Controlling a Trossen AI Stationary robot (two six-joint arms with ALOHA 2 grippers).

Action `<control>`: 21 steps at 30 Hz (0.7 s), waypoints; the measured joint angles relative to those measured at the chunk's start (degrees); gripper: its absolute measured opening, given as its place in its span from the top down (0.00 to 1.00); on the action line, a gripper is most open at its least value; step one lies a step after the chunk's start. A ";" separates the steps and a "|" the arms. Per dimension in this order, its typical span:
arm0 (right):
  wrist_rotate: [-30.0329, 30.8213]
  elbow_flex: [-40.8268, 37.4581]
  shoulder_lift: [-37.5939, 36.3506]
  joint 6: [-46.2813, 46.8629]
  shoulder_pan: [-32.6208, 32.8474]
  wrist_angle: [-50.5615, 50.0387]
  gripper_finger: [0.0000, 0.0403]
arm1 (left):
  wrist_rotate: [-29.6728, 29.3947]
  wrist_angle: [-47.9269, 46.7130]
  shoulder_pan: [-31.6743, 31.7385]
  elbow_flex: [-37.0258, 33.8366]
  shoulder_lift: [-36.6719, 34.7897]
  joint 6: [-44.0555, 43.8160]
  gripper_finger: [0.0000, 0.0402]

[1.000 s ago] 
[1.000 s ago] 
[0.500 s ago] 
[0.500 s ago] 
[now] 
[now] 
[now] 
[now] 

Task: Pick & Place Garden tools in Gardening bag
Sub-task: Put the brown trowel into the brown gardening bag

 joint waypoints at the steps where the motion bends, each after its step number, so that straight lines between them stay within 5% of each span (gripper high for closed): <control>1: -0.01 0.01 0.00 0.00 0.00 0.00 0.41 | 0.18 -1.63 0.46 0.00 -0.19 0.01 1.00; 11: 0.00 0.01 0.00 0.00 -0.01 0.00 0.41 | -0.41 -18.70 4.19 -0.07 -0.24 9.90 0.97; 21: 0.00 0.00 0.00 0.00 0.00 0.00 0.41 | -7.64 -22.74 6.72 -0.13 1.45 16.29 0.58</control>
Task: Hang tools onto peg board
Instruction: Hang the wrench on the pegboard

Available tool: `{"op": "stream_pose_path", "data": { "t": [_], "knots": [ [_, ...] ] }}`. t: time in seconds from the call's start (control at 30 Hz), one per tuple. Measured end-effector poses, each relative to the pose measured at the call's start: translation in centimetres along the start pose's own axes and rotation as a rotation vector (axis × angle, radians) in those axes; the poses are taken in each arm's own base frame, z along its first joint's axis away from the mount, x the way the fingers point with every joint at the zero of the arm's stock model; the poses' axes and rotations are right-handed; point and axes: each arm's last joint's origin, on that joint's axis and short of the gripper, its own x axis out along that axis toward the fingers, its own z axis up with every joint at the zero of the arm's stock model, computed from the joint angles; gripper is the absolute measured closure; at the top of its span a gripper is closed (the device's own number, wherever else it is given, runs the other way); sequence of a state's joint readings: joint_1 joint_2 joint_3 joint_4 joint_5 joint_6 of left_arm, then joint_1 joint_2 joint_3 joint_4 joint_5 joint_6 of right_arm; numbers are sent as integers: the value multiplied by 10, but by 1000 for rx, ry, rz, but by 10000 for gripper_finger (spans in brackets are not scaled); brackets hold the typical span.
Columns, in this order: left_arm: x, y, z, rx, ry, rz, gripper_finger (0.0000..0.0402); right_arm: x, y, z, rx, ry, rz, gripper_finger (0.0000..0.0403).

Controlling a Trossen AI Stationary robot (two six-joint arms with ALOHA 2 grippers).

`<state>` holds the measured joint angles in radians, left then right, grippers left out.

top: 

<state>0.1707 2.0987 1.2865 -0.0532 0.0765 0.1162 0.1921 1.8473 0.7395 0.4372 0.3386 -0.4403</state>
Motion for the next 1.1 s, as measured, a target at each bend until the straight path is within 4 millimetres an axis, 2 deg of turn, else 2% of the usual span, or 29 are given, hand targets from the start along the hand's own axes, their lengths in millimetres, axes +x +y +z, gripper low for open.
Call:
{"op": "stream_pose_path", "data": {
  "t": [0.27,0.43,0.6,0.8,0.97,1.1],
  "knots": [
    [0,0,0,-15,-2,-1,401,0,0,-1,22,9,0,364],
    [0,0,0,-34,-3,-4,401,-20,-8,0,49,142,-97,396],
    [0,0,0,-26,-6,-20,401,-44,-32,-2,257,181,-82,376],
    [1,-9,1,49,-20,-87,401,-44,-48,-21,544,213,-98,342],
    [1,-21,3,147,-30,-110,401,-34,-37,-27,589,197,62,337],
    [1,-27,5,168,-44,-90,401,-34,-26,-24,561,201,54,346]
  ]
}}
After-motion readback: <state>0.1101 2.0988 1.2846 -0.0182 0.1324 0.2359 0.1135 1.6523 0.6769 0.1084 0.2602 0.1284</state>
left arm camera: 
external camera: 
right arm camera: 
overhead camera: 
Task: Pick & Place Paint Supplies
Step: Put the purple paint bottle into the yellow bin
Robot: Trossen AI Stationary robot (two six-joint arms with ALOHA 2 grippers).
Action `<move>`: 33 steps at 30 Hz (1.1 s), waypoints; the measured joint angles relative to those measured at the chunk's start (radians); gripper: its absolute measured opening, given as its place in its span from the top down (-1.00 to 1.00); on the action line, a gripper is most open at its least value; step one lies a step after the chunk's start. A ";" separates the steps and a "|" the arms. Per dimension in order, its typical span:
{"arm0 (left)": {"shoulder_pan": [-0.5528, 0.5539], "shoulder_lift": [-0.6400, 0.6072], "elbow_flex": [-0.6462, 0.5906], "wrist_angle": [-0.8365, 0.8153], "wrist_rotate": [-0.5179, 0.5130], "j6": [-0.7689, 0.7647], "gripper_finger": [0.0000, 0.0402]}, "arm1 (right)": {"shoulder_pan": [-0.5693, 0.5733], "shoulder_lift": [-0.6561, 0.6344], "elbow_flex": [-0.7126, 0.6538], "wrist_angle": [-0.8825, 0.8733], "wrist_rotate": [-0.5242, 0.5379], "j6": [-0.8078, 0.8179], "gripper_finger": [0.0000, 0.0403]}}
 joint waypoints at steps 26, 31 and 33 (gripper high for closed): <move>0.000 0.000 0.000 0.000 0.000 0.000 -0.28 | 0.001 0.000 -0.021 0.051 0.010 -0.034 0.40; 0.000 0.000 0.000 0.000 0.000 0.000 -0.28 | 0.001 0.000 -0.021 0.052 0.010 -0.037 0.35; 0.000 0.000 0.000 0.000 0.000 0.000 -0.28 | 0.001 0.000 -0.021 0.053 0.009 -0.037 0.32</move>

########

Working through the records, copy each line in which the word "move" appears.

• _Response to the exercise_
Action `<move>`: 33 steps at 30 Hz (1.1 s), waypoints; the measured joint angles relative to those measured at the chunk's start (radians); gripper: its absolute measured opening, given as its place in its span from the top down (-1.00 to 1.00); on the action line, a gripper is most open at its least value; step one lies a step after the chunk's start. A ";" separates the steps and a "|" the arms. Per dimension in order, its typical span:
 joint waypoints at steps 26, 31 and 33 (gripper high for closed): <move>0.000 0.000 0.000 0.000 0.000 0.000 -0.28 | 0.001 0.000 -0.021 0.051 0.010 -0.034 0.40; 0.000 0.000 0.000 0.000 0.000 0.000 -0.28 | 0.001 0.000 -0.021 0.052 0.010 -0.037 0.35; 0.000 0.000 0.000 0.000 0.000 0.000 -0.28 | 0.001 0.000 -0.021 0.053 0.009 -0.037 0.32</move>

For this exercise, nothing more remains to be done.